University of California, Berkeley

Christopher Paciorek is an adjunct professor and research computing consultant in the Department of Statistics at the University of California, Berkeley. He has expertise is in the areas of Bayesian statistics and spatial statistics with primary application to environmental and public health research. Dr. Paciorek's work in recent years has focused on methodology and applied work in a variety of areas, in particular, quantifying trends in extreme weather, quantifying millennial-scale changes in vegetation using paleoecological data (as part of the PalEON project, on which he was one of the principal investigators), and developing computational software for hierarchical modeling (the NIMBLE project: r-nimble.org, on which he is co-principal investigator). He has also worked on measurement error issues in air pollution epidemiology, Bayesian methods for global health monitoring with a focus on combining disparate sources of information, and spatio-temporal modeling of air pollution.

Dr.
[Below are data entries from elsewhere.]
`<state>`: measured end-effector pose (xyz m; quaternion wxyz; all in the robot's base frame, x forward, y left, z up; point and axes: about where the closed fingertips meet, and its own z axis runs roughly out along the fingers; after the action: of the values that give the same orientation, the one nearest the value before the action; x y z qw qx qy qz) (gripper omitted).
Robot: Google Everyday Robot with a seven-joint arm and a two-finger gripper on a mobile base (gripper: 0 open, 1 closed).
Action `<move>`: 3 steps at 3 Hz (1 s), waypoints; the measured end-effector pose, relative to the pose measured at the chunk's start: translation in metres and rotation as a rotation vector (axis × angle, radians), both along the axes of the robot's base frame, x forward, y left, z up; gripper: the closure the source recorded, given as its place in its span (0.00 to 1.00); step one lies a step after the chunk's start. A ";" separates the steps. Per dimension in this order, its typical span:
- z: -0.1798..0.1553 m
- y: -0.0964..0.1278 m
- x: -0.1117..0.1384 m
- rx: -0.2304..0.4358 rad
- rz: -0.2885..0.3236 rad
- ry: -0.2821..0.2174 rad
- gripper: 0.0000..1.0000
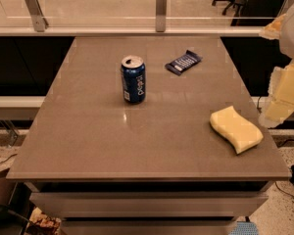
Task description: Pick rxbar blueberry
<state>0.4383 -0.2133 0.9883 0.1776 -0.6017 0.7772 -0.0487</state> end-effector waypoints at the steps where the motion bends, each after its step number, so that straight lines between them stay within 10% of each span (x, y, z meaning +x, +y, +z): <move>1: 0.004 0.000 0.002 -0.002 0.001 -0.010 0.00; 3: 0.020 -0.002 0.038 -0.003 0.020 -0.041 0.00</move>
Offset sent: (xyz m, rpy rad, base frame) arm 0.0430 -0.0050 0.0196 0.0045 -0.0290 0.0142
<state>0.4762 -0.2152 1.0082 0.1933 -0.6084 0.7674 -0.0605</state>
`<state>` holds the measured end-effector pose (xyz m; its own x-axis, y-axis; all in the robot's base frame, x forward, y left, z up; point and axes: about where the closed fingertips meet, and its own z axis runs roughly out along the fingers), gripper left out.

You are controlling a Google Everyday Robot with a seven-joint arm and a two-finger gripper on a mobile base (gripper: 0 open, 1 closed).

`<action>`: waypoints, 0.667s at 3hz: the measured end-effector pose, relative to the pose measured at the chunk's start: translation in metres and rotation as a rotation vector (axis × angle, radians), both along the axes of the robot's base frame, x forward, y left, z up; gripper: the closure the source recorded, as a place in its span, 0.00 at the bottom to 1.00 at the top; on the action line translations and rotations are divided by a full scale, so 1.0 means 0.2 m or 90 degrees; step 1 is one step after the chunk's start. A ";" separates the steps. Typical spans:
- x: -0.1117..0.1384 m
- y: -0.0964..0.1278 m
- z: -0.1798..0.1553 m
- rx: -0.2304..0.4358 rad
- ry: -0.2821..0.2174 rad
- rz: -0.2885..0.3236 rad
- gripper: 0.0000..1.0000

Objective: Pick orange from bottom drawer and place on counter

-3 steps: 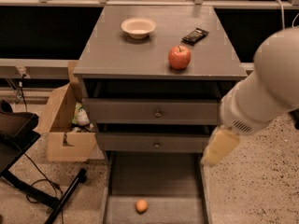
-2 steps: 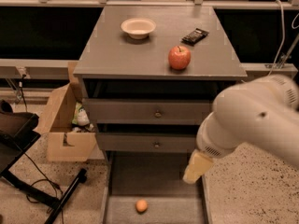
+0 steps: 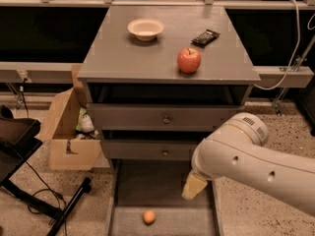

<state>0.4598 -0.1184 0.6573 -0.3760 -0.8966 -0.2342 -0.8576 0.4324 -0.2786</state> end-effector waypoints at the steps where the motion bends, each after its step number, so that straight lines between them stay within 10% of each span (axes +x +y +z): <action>1: 0.00 0.00 0.01 0.000 -0.001 -0.001 0.00; 2: 0.00 0.06 -0.16 0.003 0.016 0.001 0.00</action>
Offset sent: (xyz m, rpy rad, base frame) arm -0.0030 0.0486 -0.1335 0.0192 0.1079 0.0041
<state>0.4594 -0.1060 0.6249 -0.3811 -0.8959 -0.2283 -0.8648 0.4328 -0.2547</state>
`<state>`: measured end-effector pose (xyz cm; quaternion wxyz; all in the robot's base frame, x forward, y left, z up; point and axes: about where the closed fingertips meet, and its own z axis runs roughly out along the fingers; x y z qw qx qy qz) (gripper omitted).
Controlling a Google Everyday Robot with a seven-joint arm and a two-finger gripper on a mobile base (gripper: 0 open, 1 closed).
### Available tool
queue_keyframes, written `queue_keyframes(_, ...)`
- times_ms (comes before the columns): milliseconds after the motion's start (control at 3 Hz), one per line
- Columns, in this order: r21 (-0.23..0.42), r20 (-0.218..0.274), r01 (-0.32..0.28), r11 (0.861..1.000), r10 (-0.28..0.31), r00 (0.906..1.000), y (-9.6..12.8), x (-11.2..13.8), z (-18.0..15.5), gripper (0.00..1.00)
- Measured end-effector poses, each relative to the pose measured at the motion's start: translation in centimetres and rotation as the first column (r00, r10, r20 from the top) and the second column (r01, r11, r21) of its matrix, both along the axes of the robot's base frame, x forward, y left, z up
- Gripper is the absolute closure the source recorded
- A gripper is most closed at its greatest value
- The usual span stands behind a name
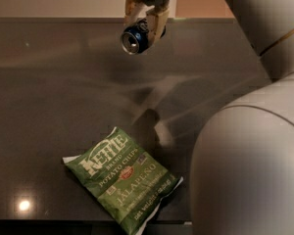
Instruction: Pick pepsi can
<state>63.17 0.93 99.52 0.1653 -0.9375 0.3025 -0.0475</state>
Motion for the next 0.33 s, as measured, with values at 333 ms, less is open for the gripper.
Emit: queue_keyframes(333,0.021,0.028,0.003,1.0,-0.003,0.9996,0.63,0.86,0.1,1.0)
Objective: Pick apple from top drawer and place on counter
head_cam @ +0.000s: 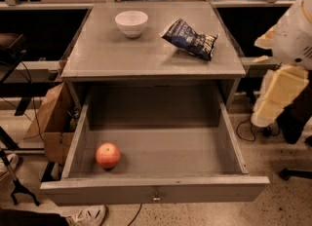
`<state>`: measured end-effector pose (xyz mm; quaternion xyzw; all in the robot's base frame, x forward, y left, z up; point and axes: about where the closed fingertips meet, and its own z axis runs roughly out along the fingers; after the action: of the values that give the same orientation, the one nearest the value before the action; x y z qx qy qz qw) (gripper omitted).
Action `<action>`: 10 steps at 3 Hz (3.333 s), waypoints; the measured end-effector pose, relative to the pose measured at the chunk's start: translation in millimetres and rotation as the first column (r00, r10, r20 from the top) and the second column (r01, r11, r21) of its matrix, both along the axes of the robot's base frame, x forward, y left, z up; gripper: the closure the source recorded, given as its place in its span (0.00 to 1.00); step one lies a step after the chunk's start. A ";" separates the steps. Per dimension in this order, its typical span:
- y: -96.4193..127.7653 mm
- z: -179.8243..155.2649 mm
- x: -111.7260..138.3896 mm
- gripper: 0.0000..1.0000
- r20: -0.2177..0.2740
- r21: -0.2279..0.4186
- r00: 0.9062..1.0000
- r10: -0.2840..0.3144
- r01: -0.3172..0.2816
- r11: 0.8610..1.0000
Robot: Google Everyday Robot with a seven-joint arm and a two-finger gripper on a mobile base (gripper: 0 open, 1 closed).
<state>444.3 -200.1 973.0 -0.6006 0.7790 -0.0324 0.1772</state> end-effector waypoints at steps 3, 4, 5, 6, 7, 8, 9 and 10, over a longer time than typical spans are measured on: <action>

Paciorek received the Health Effects Institute Walter A. Rosenblith New Investigator Award in 2006 and the Leonard J. Savage Award for best Ph.D. dissertation in the area of Bayesian Theory and Methods in 2004.  Before coming to Berkeley, he was an assistant professor in the Biostatistics Department at Harvard School of Public Health. He received his Ph.D. in Statistics at Carnegie Mellon University, an MS in ecology from Duke University, and a BA in biology from Carleton College.